Copy exactly the stretch of data below from the line with "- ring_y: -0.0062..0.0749" through the line with "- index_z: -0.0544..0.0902", including both of those lines.
*** Data excerpt
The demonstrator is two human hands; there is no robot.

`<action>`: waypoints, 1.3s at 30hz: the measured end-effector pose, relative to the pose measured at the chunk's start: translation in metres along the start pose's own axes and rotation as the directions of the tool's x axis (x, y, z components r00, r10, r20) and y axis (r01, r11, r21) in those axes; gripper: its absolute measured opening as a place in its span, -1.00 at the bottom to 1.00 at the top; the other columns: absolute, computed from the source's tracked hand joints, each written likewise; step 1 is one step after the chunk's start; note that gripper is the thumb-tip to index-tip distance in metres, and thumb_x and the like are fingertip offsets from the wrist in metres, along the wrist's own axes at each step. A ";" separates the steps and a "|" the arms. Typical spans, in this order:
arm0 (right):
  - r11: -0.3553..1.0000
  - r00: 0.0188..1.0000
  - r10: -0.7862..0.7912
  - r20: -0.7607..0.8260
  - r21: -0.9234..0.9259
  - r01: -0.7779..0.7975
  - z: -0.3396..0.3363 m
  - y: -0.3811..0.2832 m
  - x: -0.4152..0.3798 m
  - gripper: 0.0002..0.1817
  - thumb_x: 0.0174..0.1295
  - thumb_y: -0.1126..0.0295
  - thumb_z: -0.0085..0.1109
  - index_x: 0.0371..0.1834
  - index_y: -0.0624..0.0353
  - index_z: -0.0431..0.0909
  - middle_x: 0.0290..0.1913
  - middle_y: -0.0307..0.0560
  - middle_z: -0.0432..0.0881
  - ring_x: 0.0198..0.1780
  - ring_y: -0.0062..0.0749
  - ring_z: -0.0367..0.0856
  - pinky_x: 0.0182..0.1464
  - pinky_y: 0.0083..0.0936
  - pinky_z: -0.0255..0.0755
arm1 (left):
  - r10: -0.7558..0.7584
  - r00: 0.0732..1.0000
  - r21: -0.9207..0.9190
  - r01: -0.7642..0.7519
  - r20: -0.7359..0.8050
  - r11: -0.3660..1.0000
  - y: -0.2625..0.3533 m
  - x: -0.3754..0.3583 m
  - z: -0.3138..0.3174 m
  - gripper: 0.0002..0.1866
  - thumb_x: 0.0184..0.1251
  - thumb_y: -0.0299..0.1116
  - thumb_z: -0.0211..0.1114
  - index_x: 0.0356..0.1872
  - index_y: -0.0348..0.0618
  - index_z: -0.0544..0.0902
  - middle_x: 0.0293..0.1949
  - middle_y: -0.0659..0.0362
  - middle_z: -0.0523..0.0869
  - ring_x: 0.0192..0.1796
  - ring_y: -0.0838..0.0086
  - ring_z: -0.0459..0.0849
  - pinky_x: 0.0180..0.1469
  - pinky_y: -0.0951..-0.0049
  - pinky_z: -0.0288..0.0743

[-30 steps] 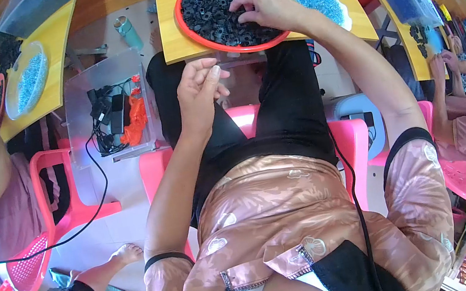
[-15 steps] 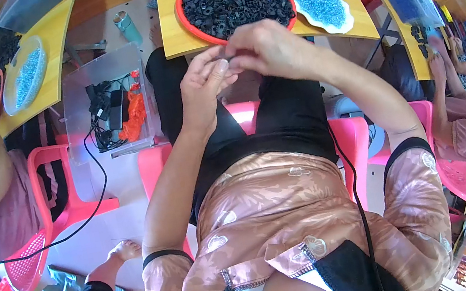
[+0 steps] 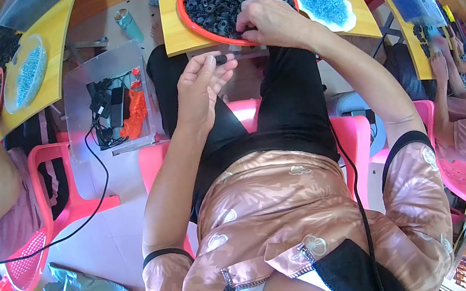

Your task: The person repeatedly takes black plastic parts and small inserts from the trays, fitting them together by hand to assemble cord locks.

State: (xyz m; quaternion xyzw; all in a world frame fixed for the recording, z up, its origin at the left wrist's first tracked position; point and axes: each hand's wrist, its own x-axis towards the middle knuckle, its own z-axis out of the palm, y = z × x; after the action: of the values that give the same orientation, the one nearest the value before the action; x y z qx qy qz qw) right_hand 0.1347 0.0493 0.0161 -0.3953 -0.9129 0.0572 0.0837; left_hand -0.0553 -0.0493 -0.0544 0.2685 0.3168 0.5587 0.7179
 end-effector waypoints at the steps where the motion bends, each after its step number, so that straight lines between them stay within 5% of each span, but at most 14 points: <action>1: 0.999 1.000 -0.025 0.008 -0.046 0.025 -0.003 -0.003 0.002 -0.85 -0.04 0.40 0.25 -0.42 0.23 0.65 -0.34 0.00 0.61 -0.23 -0.13 0.62 -0.18 -0.30 0.46 | 0.001 1.000 -0.002 -0.001 0.001 1.000 0.000 0.000 0.000 -0.80 0.45 -0.34 0.08 -0.07 -0.23 0.52 -0.06 -0.01 0.66 -0.06 0.42 0.67 0.02 0.45 0.53; 11: 0.872 0.960 -0.263 0.095 -0.402 0.279 -0.002 -0.005 0.008 -0.91 -0.02 0.42 0.15 -0.53 0.14 0.63 -0.41 -0.02 0.65 -0.33 -0.15 0.67 -0.23 -0.25 0.44 | 0.001 1.000 -0.032 -0.001 0.009 0.999 0.001 0.001 -0.002 -0.80 0.42 -0.38 0.11 -0.05 -0.25 0.52 -0.06 0.00 0.66 -0.05 0.42 0.67 0.02 0.46 0.53; 14: 0.986 0.986 -0.149 -0.072 -0.089 0.142 -0.006 0.012 0.000 -0.86 0.07 0.40 0.20 -0.38 0.24 0.65 -0.35 -0.06 0.64 -0.32 -0.23 0.63 -0.25 -0.35 0.46 | 0.016 1.000 -0.003 -0.016 0.016 1.000 0.003 0.000 0.002 -0.78 0.39 -0.41 0.13 -0.01 -0.24 0.52 -0.06 0.02 0.65 -0.05 0.43 0.66 0.02 0.47 0.53; 18: 0.959 0.993 0.097 -0.075 0.274 -0.073 -0.019 0.004 -0.015 -0.78 0.21 0.35 0.18 -0.22 0.29 0.63 -0.31 -0.02 0.66 -0.35 -0.33 0.63 -0.24 -0.51 0.49 | -0.008 0.999 0.007 0.008 0.050 1.000 0.004 -0.002 0.002 -0.72 0.36 -0.44 0.16 0.07 -0.22 0.52 -0.09 0.08 0.65 -0.06 0.45 0.65 0.02 0.48 0.52; 21: 0.850 0.975 0.193 -0.106 0.514 -0.112 -0.019 -0.003 -0.024 -0.81 0.14 0.31 0.18 -0.33 0.21 0.65 -0.43 0.07 0.65 -0.36 -0.08 0.64 -0.27 -0.30 0.49 | -0.017 0.996 0.005 0.017 0.087 1.000 0.006 -0.003 0.004 -0.70 0.36 -0.44 0.16 0.10 -0.21 0.51 -0.12 0.13 0.65 -0.08 0.45 0.65 0.00 0.50 0.52; 24: 0.951 0.971 0.177 -0.164 0.282 -0.126 -0.026 -0.008 -0.029 -0.82 0.15 0.31 0.17 -0.34 0.18 0.66 -0.46 0.08 0.65 -0.37 -0.05 0.65 -0.28 -0.25 0.50 | -0.023 0.995 0.030 0.020 0.100 0.999 0.005 -0.005 0.006 -0.71 0.36 -0.43 0.16 0.08 -0.22 0.52 -0.14 0.17 0.64 -0.08 0.45 0.66 -0.02 0.49 0.52; 27: 0.950 0.948 0.223 -0.226 -0.167 -0.263 -0.021 0.009 -0.025 -0.81 0.18 0.32 0.19 -0.23 0.14 0.67 -0.40 0.00 0.68 -0.36 -0.12 0.67 -0.25 -0.35 0.52 | -0.023 0.997 0.060 0.018 0.077 0.998 0.002 -0.003 0.003 -0.71 0.35 -0.42 0.17 0.07 -0.23 0.52 -0.15 0.19 0.63 -0.08 0.44 0.66 -0.02 0.48 0.53; 34: 0.994 0.895 0.112 -0.432 0.033 -0.109 -0.018 0.019 -0.021 -0.86 0.12 0.32 0.19 -0.39 0.11 0.69 -0.44 0.04 0.66 -0.37 -0.04 0.64 -0.29 -0.20 0.50 | -0.026 0.995 0.002 0.026 0.096 1.000 0.002 -0.002 0.002 -0.75 0.34 -0.43 0.18 0.01 -0.22 0.53 -0.16 0.18 0.62 -0.10 0.44 0.66 -0.03 0.48 0.53; 37: 0.975 0.926 -0.033 -0.377 -0.217 -0.054 -0.010 0.027 -0.023 -0.86 0.12 0.32 0.21 -0.38 0.11 0.69 -0.42 -0.05 0.67 -0.37 -0.09 0.63 -0.31 -0.23 0.44 | -0.034 0.995 -0.045 0.039 0.099 0.998 0.005 -0.004 0.005 -0.81 0.34 -0.42 0.18 -0.07 -0.21 0.54 -0.21 0.18 0.62 -0.19 0.47 0.64 -0.08 0.50 0.52; 39: 0.985 0.913 -0.030 -0.406 -0.168 -0.042 -0.017 0.023 -0.023 -0.88 0.09 0.38 0.25 -0.35 0.17 0.68 -0.39 -0.01 0.68 -0.37 -0.10 0.65 -0.30 -0.30 0.50 | -0.048 0.994 -0.077 0.055 0.096 0.996 0.008 -0.001 0.009 -0.84 0.35 -0.41 0.17 -0.11 -0.20 0.54 -0.28 0.19 0.61 -0.28 0.52 0.61 -0.14 0.53 0.51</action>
State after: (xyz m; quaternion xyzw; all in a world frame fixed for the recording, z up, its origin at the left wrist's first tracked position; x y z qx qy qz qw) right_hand 0.1699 0.0491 0.0260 -0.4070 -0.8758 -0.1056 0.2370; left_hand -0.0542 -0.0489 -0.0422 0.2574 0.2670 0.5389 0.7563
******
▶ Final answer
  - ring_y: -0.0062..0.0749
  - ring_z: -0.0367..0.0856
  - pinky_x: 0.0182..0.1464
  - pinky_y: 0.0083..0.0936
  - pinky_z: -0.0255..0.0755
arm1 (left):
  - r10: -0.7558..0.7584
  - r00: 0.0732..1.0000
  - r21: -0.9207..0.9190
  - r01: -0.7642..0.7519
  - r20: -0.7359..0.8050
  - r11: -0.3660..1.0000
  - y: -0.2625..0.3533 m
  - x: -0.3754..0.3583 m
  - z: -0.3138..0.3174 m
  - gripper: 0.0002..0.1866
  - thumb_x: 0.0184..0.1251
  - thumb_y: -0.0299..0.1116
  - thumb_z: -0.0211..0.1114
  - index_x: 0.0356..0.1872
  - index_y: -0.0348..0.0618
  - index_z: -0.0544..0.0902

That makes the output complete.